Underground fishing is also always an option, regardless of what is or isn’t happening on the surface. Galvin recommends balanced flies, a style that has seen a recent resurgence among Stillwater anglers. Tied to a hook, a balanced leech or wet fly contains a heavy bead positioned in front of the eye. Standard head nymphs or streamers hang almost vertically in the water, while balanced flies lie horizontally, as most aquatic creatures swim. Suspended below a suitably buoyant strike indicator, a balanced leech pattern will move gently in response to waves or wind impacting the indicator on the surface.

Nymphs, wet flies and leech patterns are always good bets, but so are strip patterns. Almost all fish eat small fish. Your floating fly line will work, but you’ll have an easier time getting down deep with a line that’s made for the job. A sink-tip line or a full-sink line works wonders, but Galvin finds an intermediate 1.5” per second line more useful. A line with a clear tip is nice, but not mandatory. “You can run an 8- or 10-foot leader and the fish don’t seem to care,” he says.

7) No Hatch? Try a ground pattern to catch trout on the surface

Of course there are fat flies, caddis flies and stone flies that hatch during the summer months and into the fall. But there are not as many as in early summer and spring. But you can enjoy a lot of dry fly action with terrestrials—floaters that mimic land-based insects like beetles, ants, and fleas.

“Pay attention to riparian vegetation,” says Galvin.
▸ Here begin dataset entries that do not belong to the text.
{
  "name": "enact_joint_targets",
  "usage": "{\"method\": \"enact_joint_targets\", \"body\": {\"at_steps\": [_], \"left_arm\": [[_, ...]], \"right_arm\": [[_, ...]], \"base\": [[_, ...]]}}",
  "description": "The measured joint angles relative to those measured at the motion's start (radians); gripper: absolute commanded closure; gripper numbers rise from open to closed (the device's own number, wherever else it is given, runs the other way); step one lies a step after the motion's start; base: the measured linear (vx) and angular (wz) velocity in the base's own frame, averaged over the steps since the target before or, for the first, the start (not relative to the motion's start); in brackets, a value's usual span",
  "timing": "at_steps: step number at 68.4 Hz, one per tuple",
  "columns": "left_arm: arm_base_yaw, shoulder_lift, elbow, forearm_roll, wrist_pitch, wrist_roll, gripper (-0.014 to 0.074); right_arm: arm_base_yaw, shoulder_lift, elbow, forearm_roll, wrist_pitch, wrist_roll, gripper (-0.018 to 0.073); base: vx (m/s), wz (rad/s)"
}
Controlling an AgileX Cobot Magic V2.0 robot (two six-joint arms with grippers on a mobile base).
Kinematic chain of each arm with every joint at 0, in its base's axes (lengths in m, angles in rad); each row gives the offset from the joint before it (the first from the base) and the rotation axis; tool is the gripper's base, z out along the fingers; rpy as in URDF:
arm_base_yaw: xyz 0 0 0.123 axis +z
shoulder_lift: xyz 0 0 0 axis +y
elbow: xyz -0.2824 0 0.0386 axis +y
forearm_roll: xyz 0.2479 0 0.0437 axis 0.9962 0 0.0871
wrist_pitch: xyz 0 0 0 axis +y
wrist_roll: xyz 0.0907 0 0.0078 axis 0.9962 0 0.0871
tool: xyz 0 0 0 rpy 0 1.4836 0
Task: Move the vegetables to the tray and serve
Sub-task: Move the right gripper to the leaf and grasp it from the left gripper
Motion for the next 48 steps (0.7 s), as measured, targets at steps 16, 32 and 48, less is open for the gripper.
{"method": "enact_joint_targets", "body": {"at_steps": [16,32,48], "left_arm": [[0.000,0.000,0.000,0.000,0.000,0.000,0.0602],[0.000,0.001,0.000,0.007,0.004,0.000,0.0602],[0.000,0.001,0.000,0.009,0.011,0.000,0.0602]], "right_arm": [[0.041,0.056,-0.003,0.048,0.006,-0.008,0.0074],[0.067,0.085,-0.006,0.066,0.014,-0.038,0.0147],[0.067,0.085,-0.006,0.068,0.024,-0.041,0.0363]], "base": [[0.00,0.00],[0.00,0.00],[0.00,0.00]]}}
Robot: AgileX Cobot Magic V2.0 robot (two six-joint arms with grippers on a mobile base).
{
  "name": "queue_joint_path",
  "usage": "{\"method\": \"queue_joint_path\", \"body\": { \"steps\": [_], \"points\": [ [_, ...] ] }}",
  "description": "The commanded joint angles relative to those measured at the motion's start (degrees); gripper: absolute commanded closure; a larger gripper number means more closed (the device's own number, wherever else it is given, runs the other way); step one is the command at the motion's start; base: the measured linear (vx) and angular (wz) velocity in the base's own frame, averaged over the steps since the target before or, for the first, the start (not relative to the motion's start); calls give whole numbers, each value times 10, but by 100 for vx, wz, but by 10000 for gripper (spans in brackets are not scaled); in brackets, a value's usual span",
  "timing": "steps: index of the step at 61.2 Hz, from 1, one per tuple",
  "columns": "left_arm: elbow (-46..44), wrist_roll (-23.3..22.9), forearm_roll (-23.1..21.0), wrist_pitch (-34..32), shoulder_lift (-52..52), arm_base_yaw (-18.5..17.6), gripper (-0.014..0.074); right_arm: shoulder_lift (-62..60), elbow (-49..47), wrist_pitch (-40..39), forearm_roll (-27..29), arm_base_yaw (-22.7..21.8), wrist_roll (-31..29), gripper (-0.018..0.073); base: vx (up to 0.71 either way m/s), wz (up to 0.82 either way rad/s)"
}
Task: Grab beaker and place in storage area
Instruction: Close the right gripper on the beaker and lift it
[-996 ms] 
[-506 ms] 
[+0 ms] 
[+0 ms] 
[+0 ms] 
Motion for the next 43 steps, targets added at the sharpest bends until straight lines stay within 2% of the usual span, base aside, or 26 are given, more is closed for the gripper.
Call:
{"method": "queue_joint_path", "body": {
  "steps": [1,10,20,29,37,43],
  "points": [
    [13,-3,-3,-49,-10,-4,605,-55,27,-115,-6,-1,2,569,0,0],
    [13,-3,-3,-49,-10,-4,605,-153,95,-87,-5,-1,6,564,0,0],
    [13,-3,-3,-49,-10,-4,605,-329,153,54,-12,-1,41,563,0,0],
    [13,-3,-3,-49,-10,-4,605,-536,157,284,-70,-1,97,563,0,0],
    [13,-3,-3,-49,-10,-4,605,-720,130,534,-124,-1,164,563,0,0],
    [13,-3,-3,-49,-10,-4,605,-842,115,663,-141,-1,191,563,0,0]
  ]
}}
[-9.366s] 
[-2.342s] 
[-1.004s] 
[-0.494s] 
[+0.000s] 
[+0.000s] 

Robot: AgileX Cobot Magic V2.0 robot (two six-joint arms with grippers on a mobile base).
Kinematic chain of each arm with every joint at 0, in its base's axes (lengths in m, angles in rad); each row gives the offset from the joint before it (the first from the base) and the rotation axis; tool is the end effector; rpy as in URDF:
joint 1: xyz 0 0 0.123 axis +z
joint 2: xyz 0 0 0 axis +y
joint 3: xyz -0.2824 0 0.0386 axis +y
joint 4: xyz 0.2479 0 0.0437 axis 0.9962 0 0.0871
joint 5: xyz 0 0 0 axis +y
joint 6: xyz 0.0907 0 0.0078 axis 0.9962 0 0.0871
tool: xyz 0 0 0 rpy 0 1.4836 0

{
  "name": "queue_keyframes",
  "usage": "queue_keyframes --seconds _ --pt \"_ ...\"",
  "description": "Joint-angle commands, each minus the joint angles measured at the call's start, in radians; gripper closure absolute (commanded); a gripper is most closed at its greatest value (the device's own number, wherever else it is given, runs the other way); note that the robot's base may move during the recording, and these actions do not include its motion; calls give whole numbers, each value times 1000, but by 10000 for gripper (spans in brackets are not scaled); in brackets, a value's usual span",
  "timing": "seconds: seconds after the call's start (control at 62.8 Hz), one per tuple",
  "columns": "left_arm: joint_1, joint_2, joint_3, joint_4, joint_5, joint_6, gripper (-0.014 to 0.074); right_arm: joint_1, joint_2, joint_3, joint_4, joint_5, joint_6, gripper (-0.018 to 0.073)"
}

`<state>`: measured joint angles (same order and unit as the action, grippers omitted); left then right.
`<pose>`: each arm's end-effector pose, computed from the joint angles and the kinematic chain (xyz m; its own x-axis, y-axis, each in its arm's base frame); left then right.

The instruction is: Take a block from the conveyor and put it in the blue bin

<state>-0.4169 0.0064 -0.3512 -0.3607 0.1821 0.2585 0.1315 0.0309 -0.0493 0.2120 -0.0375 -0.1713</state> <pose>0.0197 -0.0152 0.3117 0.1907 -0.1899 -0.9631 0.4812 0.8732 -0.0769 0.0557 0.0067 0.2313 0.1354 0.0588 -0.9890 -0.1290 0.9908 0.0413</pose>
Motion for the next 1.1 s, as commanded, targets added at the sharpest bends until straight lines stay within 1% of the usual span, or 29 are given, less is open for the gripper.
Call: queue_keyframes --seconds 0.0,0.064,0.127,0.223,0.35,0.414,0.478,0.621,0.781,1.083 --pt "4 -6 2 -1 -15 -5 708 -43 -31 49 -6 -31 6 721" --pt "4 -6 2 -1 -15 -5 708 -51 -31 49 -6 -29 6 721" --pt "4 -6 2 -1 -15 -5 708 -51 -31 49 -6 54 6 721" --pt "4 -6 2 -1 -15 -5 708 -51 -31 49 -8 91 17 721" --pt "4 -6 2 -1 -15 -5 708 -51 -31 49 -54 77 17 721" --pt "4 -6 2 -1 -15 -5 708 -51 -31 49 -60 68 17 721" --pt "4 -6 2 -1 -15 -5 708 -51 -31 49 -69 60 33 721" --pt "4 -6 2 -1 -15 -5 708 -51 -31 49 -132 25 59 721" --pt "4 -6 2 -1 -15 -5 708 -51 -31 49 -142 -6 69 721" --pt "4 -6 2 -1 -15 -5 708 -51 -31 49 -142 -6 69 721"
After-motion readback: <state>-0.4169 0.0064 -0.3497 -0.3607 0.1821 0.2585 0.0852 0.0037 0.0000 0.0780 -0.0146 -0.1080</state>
Land insects belong here, although some end up in the water by accident, and watching the streamside brush will tell you what’s on the menu.

In case the trout is not inclined to grab a grounder from the surface, consider dangling a subterranean fly below it. “If I’m looking or searching, I’ll do a lot of dry droppers,” says Zach Brantley. “We have a ton of groundhogs, especially when it’s dry and windy—grasshoppers, crickets, flying ants, Japanese beetles.” All are common almost everywhere, and all are high-protein trout foods.

Read further: Fly fishing tips for catching late summer ground trout

A man catches a brook trout on a cold morning in Maine
Look for brook trout in high elevation streams. Cavani images via Getty Images

8) Search for Brookies

High elevation brook trout streams tend to be shadier and cooler than the larger rivers down in the valley – and they can provide an excellent fly fishing experience.

“Our local slide flow is 59 degrees and basically numb within minutes,” says Boyne City, Michigan guide, sales representative, writer and attorney Brian Kozminski. There Kozminski says brook trout average 9 to 10 inches, but an occasional 12- or 14-inch fish might catch your eye.

“Short, tight groups are essential in small mountain streams, so work the cast before you show up and discover the futility of a cast behind,” he says. Late summer and early fall can be very rewarding for those looking to discover some fine blue lines, so do yourself a favor and explore. It makes you feel like a 12-year-old on a summer’s day.”